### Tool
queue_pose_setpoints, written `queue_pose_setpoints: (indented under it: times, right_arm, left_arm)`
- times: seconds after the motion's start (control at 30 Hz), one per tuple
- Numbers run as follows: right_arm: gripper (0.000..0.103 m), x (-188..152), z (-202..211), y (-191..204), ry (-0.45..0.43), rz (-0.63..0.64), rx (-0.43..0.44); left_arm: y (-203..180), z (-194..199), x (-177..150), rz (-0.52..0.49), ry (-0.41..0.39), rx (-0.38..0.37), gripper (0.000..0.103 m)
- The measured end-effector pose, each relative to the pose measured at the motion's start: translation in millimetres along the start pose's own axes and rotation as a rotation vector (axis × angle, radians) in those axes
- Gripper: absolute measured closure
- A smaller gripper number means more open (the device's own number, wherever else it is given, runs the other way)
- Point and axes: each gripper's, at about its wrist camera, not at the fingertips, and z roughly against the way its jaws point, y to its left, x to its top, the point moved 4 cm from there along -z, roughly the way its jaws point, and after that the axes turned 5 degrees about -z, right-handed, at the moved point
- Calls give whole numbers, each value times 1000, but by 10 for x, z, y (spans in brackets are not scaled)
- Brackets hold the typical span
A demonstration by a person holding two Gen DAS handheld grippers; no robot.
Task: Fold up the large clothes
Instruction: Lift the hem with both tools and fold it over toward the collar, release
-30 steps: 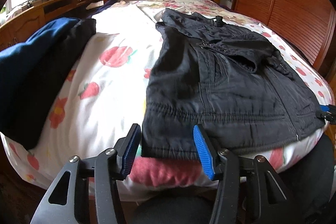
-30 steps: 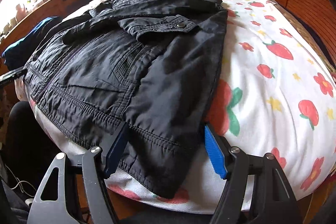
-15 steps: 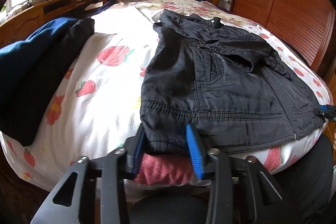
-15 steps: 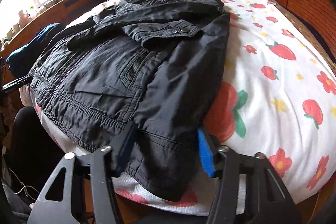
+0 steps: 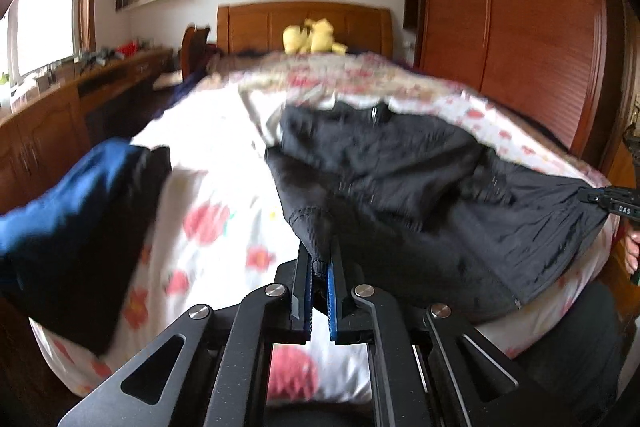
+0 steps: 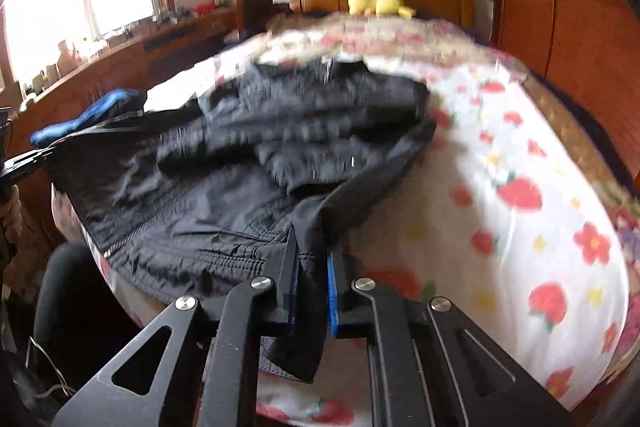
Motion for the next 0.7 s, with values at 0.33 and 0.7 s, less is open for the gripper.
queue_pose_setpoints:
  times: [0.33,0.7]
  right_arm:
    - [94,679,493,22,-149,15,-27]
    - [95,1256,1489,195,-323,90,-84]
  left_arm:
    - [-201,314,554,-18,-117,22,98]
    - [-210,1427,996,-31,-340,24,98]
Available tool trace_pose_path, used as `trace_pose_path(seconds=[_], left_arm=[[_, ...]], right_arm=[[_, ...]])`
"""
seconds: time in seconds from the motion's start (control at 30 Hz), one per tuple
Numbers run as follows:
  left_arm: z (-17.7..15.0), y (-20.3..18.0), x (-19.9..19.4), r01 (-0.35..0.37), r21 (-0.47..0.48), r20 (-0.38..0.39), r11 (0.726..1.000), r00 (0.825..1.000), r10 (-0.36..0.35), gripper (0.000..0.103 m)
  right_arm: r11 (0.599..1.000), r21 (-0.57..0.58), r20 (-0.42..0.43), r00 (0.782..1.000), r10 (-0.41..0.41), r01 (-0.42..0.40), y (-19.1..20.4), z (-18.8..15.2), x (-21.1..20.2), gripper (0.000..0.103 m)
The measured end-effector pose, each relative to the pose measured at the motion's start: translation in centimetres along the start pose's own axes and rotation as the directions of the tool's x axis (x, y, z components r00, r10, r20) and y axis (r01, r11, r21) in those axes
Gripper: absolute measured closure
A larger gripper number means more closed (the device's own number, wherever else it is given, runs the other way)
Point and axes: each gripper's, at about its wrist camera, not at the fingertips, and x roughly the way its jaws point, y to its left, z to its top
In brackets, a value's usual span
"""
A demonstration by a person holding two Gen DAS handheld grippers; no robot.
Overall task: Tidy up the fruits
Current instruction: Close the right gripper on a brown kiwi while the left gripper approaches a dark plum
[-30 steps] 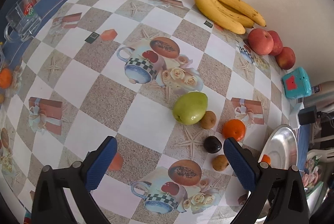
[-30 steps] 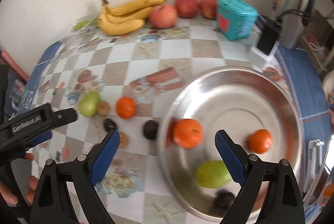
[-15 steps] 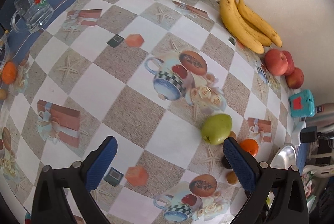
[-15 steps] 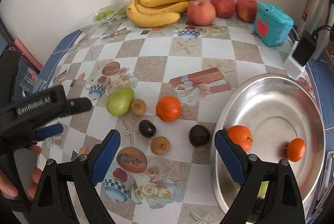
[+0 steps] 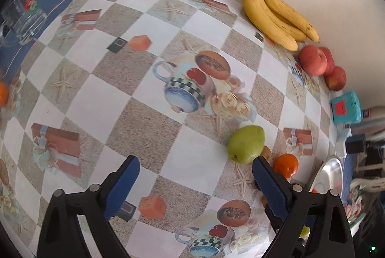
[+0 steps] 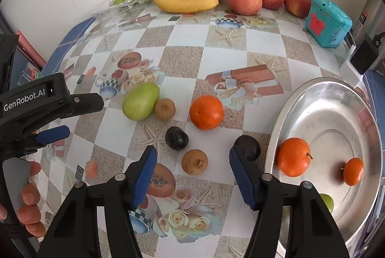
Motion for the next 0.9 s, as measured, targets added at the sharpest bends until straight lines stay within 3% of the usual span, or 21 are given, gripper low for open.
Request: trace_pose_path(seconds=[0.4,0.9], left_arm=[[-2.0,-3.9,1.3,0.004,0.125,-0.042,0.992,0.999,0.001,0.009],[-2.8,-4.6,1.5,-0.004,0.114,-0.024,0.993,1.0,0.007,0.01]], right_arm=[[1.0,-0.001,-0.067,0.998,-0.006,0.005,-0.2,-0.6,1.9,0.051],[1.0,0.001,-0.067,0.998,0.001,-0.001,-0.5,-0.8,2.4,0.072]])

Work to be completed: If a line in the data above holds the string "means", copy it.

Answer to this problem:
- A smaller gripper number means more open (the device's own number, wherever else it is given, runs the other way)
A larger gripper number means more closed (the device's own number, wherever else it is given, runs the other way)

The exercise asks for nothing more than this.